(Source data)
▽

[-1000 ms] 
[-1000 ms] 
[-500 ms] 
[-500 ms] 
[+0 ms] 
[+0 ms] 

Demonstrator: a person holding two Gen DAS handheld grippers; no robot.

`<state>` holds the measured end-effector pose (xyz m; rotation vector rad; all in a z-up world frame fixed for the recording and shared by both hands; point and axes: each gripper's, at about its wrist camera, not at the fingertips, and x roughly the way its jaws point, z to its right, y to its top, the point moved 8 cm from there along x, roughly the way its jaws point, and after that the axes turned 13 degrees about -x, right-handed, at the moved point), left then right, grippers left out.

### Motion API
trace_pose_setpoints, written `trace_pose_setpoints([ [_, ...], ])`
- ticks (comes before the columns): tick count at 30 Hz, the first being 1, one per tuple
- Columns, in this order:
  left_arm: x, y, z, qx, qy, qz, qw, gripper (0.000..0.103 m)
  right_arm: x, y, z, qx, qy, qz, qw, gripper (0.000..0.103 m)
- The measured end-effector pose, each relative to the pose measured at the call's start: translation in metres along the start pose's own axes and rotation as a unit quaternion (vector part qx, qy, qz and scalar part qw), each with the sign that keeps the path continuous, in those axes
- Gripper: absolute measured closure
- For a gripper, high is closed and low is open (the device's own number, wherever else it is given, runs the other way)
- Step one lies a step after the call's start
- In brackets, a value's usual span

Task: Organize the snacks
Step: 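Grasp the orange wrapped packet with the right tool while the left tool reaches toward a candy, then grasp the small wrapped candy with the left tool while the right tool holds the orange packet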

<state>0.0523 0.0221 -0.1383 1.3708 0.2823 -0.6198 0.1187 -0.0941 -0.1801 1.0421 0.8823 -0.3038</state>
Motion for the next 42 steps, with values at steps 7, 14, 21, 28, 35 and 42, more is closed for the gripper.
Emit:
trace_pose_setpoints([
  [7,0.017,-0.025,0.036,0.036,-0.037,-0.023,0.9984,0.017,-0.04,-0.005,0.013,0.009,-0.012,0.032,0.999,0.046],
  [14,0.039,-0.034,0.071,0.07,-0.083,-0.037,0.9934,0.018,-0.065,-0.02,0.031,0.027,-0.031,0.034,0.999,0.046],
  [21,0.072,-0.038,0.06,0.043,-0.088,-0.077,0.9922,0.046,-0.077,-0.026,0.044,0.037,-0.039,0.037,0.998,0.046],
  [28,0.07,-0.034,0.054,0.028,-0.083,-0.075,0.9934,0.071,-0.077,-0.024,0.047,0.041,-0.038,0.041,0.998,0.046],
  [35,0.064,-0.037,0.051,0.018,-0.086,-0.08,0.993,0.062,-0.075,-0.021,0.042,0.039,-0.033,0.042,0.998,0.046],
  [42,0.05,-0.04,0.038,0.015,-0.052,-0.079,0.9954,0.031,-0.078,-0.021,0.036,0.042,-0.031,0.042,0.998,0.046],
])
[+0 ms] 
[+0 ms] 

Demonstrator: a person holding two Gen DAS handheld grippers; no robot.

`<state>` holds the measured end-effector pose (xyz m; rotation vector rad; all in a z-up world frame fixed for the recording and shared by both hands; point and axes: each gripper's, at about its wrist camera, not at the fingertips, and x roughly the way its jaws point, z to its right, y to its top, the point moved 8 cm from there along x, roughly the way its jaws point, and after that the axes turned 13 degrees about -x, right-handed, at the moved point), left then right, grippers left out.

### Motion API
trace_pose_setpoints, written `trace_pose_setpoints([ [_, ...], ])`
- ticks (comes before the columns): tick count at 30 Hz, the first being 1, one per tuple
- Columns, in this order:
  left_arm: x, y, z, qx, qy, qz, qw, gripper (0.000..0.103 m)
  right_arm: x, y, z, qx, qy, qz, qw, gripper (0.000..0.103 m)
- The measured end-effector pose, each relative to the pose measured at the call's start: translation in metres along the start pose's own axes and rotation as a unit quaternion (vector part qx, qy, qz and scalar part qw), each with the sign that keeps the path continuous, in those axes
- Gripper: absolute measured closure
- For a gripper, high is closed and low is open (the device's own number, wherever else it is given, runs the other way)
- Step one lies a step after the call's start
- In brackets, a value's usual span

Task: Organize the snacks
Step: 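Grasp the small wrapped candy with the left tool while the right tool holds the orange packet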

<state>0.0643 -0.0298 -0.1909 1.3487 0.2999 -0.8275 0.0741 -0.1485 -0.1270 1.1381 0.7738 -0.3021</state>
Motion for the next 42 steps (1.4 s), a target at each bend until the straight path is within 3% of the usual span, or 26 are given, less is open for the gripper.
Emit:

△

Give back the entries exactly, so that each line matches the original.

• **Task answer**:
[-1000 ms] 
[-1000 ms] 
[-500 ms] 
[-500 ms] 
[+0 ms] 
[+0 ms] 

Demonstrator: a person holding two Gen DAS handheld grippers; no robot.

`<state>` holds the measured end-effector pose (xyz m; rotation vector rad; all in a z-up world frame fixed for the recording and shared by both hands; point and axes: each gripper's, at about its wrist camera, not at the fingertips, and x roughly the way its jaws point, z to its right, y to its top, the point moved 8 cm from there along x, roughly the way its jaws point, and after that the axes turned 13 degrees about -x, right-handed, at the moved point), left then right, grippers left out.

### Motion API
trace_pose_setpoints, written `trace_pose_setpoints([ [_, ...], ])`
- ticks (comes before the columns): tick count at 30 Hz, the first being 1, one per tuple
- Columns, in this order:
  left_arm: x, y, z, qx, qy, qz, qw, gripper (0.000..0.103 m)
  right_arm: x, y, z, qx, qy, qz, qw, gripper (0.000..0.103 m)
- The measured end-effector pose, each relative to the pose measured at the call's start: translation in metres along the start pose's own axes and rotation as a unit quaternion (vector part qx, qy, qz and scalar part qw), each with the sign that keeps the path continuous, in those axes
- Gripper: absolute measured closure
- For a gripper, high is closed and low is open (the device's own number, wherever else it is given, runs the other way)
- Step one lies a step after the call's start
- In brackets, a value's usual span

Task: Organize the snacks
Step: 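Grasp the orange wrapped packet with the right tool while the left tool reaches toward a candy, then grasp the small wrapped candy with the left tool while the right tool holds the orange packet
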
<state>0.0523 0.0221 -0.1383 1.3708 0.2823 -0.6198 0.1187 -0.0941 -0.1801 1.0421 0.8823 -0.3038</state>
Motion for the next 42 steps, with values at steps 7, 14, 21, 28, 35 and 42, more is closed for the gripper.
Emit:
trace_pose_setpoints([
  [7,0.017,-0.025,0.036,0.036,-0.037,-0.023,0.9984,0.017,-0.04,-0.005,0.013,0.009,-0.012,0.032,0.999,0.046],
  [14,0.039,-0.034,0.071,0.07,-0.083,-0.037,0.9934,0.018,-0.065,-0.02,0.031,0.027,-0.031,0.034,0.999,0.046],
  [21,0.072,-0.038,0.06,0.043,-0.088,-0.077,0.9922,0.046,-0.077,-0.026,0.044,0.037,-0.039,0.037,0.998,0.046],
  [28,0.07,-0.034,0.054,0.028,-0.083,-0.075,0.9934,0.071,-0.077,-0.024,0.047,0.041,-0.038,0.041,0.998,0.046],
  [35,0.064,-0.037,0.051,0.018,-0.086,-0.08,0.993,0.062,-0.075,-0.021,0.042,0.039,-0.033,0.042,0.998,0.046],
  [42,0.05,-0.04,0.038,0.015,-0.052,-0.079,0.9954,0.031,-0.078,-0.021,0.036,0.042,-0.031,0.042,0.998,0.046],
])
[+0 ms] 
[+0 ms] 

Demonstrator: a person holding two Gen DAS handheld grippers; no robot.

`<state>` holds the measured end-effector pose (xyz m; rotation vector rad; all in a z-up world frame fixed for the recording and shared by both hands; point and axes: each gripper's, at about its wrist camera, not at the fingertips, and x roughly the way its jaws point, z to its right, y to its top, the point moved 8 cm from there along x, roughly the way its jaws point, and after that the axes turned 13 degrees about -x, right-handed, at the moved point), left then right, grippers left out.

### Motion API
trace_pose_setpoints, written `trace_pose_setpoints([ [_, ...], ])`
- ticks (comes before the columns): tick count at 30 Hz, the first being 1, one per tuple
- Columns, in this order:
  left_arm: x, y, z, qx, qy, qz, qw, gripper (0.000..0.103 m)
  right_arm: x, y, z, qx, qy, qz, qw, gripper (0.000..0.103 m)
- The measured end-effector pose, each relative to the pose measured at the call's start: translation in metres along the start pose's own axes and rotation as a unit quaternion (vector part qx, qy, qz and scalar part qw), each with the sign that keeps the path continuous, in those axes
- Gripper: absolute measured closure
- For a gripper, high is closed and low is open (the device's own number, wherever else it is given, runs the other way)
- Step one lies a step after the call's start
- In brackets, a value's usual span

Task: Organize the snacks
Step: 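Grasp the small wrapped candy with the left tool while the right tool holds the orange packet
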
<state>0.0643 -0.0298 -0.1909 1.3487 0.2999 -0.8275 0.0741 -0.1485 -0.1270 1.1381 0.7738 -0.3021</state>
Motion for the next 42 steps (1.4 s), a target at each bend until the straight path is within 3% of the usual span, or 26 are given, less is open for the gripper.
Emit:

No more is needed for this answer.